While there is no evidence that Libya would go after U.S. or Israeli targets — or even has the capability to do so — one of the book’s main premises is very real: Gadhafi has vast reserves of chemical weapons.
Libya has a “significant” stockpile of chemical weapons, developed during the 1980s, according to U.S. officials, but the U.S. also believes there is no evidence that he is prepared to use them against his own people. With the destruction of 3,500 aerial bombs in 2004, Gadhafi may not have the delivery systems needed.
“We have no indication he is planning to use them against his population … but he doesn’t always make rational decisions,” said one official, speaking on condition of anonymity.
U.S. officials do say the Libyan government recently updated security measures at the country’s chemical weapons storage and destruction facilities.
U.S. officials tell NBC News the facilities are on an air base near the town of Sebha, 250 miles south of Tripoli. The Libyans have been using a chemical neutralization process to destroy the weapons and are nearing completion of an incineration facility at Sebha.

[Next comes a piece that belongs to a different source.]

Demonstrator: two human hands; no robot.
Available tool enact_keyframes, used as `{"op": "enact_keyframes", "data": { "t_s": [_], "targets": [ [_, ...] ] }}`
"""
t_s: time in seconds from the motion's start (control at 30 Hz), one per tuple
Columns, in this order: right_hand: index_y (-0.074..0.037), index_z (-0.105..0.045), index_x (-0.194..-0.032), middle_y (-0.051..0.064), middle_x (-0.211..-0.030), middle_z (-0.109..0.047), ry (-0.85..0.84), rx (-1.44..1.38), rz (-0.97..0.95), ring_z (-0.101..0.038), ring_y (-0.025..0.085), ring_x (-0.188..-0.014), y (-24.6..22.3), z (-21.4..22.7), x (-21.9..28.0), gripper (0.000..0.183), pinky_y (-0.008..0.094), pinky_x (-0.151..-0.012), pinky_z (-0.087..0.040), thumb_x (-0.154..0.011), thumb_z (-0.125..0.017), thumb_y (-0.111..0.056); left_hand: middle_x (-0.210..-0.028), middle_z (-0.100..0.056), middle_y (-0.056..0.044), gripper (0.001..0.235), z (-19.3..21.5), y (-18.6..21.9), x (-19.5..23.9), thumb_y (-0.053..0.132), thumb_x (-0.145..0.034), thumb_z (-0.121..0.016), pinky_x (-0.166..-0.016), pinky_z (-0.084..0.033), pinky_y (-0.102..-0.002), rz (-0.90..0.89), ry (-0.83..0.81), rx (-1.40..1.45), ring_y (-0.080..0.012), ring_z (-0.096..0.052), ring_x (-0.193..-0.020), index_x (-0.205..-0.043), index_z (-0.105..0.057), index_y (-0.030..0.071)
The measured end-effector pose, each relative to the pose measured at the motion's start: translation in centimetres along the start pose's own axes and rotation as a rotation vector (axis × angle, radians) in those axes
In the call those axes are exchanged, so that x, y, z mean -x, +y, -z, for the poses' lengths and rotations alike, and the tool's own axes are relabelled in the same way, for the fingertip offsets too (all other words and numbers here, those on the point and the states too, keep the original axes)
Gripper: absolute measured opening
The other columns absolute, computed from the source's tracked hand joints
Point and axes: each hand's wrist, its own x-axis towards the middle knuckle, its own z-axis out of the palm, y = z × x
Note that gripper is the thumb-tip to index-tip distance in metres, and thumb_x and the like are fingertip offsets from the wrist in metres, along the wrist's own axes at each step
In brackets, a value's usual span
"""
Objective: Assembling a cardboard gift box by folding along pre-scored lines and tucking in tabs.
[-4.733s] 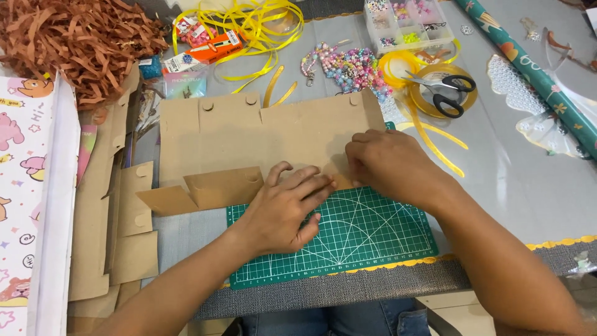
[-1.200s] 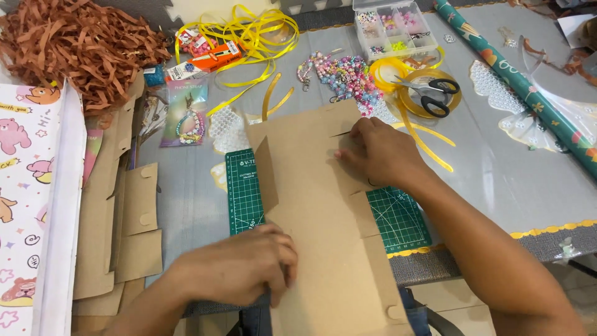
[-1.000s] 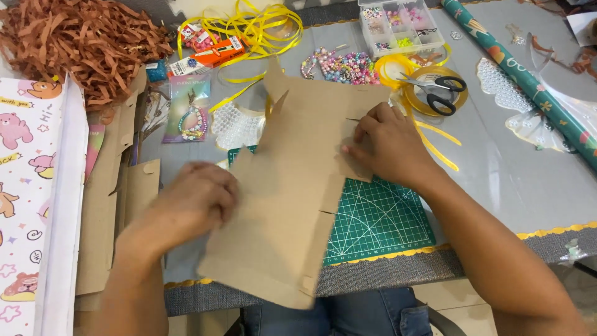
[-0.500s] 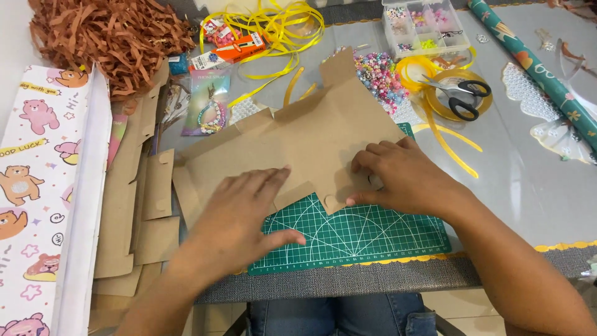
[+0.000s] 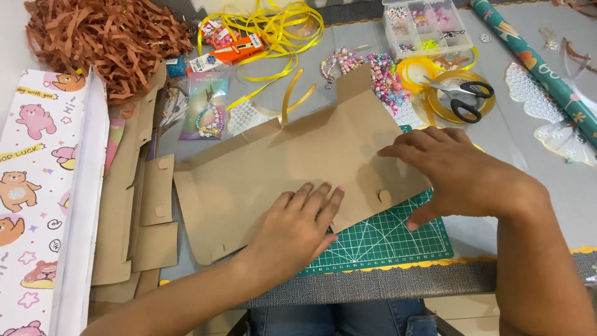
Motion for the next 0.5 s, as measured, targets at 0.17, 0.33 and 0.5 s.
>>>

Indeed, Libya has one of the world’s largest remaining stockpiles of chemical weapons.
Of the 23 tons of mustard gas declared by the Libyans in 2004, only about 9.5 tons remain, according to the Organization for the Prohibition of Chemical Weapons, or OPCW, which has responsibility for overseeing the destruction of such weapons under the Chemical Weapons Convention.
The destruction began in 2010 and was supposed to be concluded by May, but the situation in Libya clouds that timetable, say officials.
By comparison, as of last month the U.S. had more than 4,700 tons of chemical weapons agents still awaiting destruction, specifically mustard and blister agents as well as the nerve agents VX and sarin. The Russian stockpile is even larger, at more than 20,000 tons.
The Libyans declared their country had produced only mustard gas.
“And the declaration on precursor chemicals (those used to make chemical warfare agents) was also only for mustard gas,” said Michael Luhan, a OPCW spokesman.
Some in U.S. intelligence, however, were never convinced that the Libyans limited their chemical weapons production to mustard gas.
“I don’t know of anyone at the (Central Intelligence) Agency who was fully comfortable with the Libyans telling us everything we wanted to know,” said a former senior intelligence official. “The going assumption was they were lying whenever possible, and we were rarely proven wrong.”
Moreover, he said, U.S. intelligence believed that the Libyans had not been completely truthful on the quantity as well as the quality of the weapons. “We believed they were saving something for a rainy day.”
However, a current U.S. intelligence official said that while there was concern about nerve agents “because of the discovery of precursor chemicals,” it was only research and development.
“No one believed they were successful,” said the official. “Never a capability. Never actual stocks, just precursors. OPCW was concerned that Libya did not declare an R&D effort, but they didn’t.”
In addition to the stockpile, one inactivated chemical weapons production facility at Rabta, 60 miles south of Tripoli, was declared and has now been converted to a pharmaceutical plant, ironically, its original cover.
“The conversion is irreversible,” said Luhan.